Once again, Claritin was the beneficiary of some lucky timing. In August 1997, the F.D.A. relaxed its rules governing television advertising; rather than having to run the same fine print required in magazine ads, commercials could satisfy F.D.A. rules by giving a toll-free number, mentioning a magazine advertisement and instructing viewers to ''ask your doctor'' for more information. In a daring move closely watched by the rest of the industry, Schering-Plough poured $322 million into pitching Claritin to consumers in 1998 and 1999, far more than any other brand, according to the National Institute for Health Care Management Foundation, a nonprofit group in Washington.

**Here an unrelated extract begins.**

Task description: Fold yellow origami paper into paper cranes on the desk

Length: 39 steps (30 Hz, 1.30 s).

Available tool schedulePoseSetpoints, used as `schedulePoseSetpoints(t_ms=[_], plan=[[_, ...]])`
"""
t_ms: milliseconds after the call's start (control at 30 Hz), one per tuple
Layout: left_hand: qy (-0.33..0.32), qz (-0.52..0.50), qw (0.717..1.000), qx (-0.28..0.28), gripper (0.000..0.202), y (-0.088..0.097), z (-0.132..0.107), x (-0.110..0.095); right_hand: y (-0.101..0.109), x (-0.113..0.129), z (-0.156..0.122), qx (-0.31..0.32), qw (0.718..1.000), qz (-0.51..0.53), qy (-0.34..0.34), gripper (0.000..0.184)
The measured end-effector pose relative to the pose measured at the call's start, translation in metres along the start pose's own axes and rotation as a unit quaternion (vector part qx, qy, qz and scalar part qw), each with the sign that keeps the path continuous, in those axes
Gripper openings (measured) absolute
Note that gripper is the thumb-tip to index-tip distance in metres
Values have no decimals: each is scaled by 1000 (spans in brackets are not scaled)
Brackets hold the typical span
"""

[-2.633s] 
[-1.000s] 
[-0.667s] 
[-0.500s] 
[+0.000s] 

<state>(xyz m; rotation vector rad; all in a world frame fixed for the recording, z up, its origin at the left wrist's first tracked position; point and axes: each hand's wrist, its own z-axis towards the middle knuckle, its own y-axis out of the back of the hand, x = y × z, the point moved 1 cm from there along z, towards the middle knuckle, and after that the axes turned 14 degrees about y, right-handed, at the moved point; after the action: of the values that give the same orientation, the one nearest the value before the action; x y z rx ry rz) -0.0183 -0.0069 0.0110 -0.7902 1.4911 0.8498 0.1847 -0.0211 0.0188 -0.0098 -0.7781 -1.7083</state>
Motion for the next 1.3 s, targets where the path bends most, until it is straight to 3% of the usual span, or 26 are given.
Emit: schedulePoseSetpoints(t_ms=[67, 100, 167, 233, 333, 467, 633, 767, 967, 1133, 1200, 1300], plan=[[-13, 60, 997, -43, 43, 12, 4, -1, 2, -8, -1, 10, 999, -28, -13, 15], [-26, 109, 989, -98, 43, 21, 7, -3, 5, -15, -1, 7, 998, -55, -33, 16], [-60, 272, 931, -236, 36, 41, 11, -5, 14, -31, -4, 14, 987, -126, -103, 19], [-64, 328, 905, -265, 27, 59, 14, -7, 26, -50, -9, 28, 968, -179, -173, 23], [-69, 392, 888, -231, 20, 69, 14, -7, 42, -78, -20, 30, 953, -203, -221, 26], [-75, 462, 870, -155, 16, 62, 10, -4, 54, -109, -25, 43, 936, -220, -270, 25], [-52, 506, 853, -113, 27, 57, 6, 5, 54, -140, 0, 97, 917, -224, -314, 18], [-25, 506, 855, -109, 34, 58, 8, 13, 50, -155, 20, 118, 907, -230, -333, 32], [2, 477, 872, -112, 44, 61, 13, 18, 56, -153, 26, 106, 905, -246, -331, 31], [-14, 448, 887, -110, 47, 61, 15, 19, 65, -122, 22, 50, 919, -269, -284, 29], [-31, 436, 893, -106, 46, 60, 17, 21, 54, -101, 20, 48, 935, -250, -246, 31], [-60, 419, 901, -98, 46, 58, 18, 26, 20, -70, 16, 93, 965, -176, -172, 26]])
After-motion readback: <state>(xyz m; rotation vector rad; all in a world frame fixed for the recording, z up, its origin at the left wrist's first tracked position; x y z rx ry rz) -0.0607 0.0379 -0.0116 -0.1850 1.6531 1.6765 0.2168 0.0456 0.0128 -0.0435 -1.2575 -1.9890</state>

''That campaign was a landmark,'' says the group's Steven D. Findlay. ''The Claritin campaign, along with Viagra, Prilosec and a few other high-profile drugs, was very influential. Claritin was clearly the most visible, the most expensive and skillfully executed, and the bottom-line results were immediately apparent. It had a huge impact, because everybody is watching everybody else very closely.'' Drug companies spent an estimated $2.5 billion on consumer advertising in 2000; these ads may have brought in as much as a $5-to-$6 return for each dollar spent.
Yet critics point out that direct-to-consumer advertising illustrates an embarrassing paradox: marketing may be most indispensable in categories where new drugs may actually be less innovative. ''Marketing is meant to sell drugs,'' Marcia Angell wrote in an editorial in The New England Journal of Medicine last June, ''and the less important the drug, the more marketing it takes to sell it. Important new drugs do not need much promotion. Me-too drugs do.''
But promotion works. Sales in the United States of the entire Claritin family -- not just the 10-milligram tablets, but a syrup, quick-dissolving RediTabs and both 12-hour and 24-hour Claritin-D versions with a decongestant -- which stood at $1.4 billion in 1997, jumped to $2.6 billion by 2000. It accounts for nearly 30 percent of Schering-Plough's annual revenues.
Schering had a magnificent cash cow. Now the trick was to milk it as long as possible.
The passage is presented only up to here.